No início, os casos de uso testados incluíram a tokenização da dívida pública, com expansão futura para financiamentos comerciais, liquidação interbancária e tokenização de recebíveis.
Mas o piloto logo esbarrou em um dilema: garantir privacidade compatível com a Lei Geral de Proteção de Dados, sem abrir mão da visibilidade total exigida pelo BC.
A fase 1 terminou com um relatório apontando a necessidade de “grande adaptação” para que o Drex se tornasse infraestrutura central. A fase 2, iniciada neste ano, manteve os testes de privacidade, mas até as soluções mais promissoras foram consideradas insuficientes para implementação em larga escala sem rodadas adicionais de validação.
Além disso, outros fatores pesaram na decisão do Banco Central de abandonar o blockchain.
A atenção à segurança redobrou após o ataque hacker em julho que resultou no desvio de quase R$ 1 bilhão. Já a troca de comando do BC, com a saída de Roberto Campos Neto e a chegada de Gabriel Galípolo deu um novo perfil à instituição.
O Drex de Galípolo
Desde que assumiu a presidência do BC, no início de 2025, Galípolo vem suavizando o discurso sobre o Drex como CBDC.
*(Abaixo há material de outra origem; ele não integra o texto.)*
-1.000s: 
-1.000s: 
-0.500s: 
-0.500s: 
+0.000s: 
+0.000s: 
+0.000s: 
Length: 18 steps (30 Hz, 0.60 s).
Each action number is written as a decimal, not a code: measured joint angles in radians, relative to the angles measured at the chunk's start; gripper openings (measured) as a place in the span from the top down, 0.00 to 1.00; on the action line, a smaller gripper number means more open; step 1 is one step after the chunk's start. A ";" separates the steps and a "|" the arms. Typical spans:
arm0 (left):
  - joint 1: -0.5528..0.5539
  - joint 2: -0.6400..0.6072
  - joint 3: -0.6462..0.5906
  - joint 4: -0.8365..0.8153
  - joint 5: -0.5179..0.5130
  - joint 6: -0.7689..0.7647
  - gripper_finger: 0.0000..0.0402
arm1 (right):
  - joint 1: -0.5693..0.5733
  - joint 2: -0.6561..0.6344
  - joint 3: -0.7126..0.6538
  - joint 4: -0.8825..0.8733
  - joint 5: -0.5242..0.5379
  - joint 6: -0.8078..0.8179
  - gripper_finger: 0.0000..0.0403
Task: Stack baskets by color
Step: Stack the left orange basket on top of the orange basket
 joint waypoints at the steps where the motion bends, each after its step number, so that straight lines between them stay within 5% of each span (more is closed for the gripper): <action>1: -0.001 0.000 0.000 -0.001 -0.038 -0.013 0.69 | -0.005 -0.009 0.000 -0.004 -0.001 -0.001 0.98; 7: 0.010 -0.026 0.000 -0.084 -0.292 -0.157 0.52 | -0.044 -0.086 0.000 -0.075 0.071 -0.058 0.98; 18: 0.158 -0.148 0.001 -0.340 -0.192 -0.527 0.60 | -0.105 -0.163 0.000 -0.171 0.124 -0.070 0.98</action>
“Por que não falo mais de DLT? Porque estamos cada vez mais claros que a tecnologia precisa ser agnóstica. Queremos resolver um problema. Qual problema precisamos resolver? E qual tecnologia disponível e mais adequada resolverá esse problema?”, questionou no evento Blockchain Rio.
O presidente do BC também destacou que, diferentemente de modelos convencionais de CBDC, que substituem depósitos bancários por passivos do banco central, o Drex foi desenhado para complementar o sistema monetário atual, com foco em destravar crédito — mecanismo importante com a alta da Selic.
“O Drex é cada vez mais uma solução, independentemente da tecnologia usada, que visa facilitar a colateralização de ativos e reduzir atritos nas transações via tokenização e contratos inteligentes”, afirmou.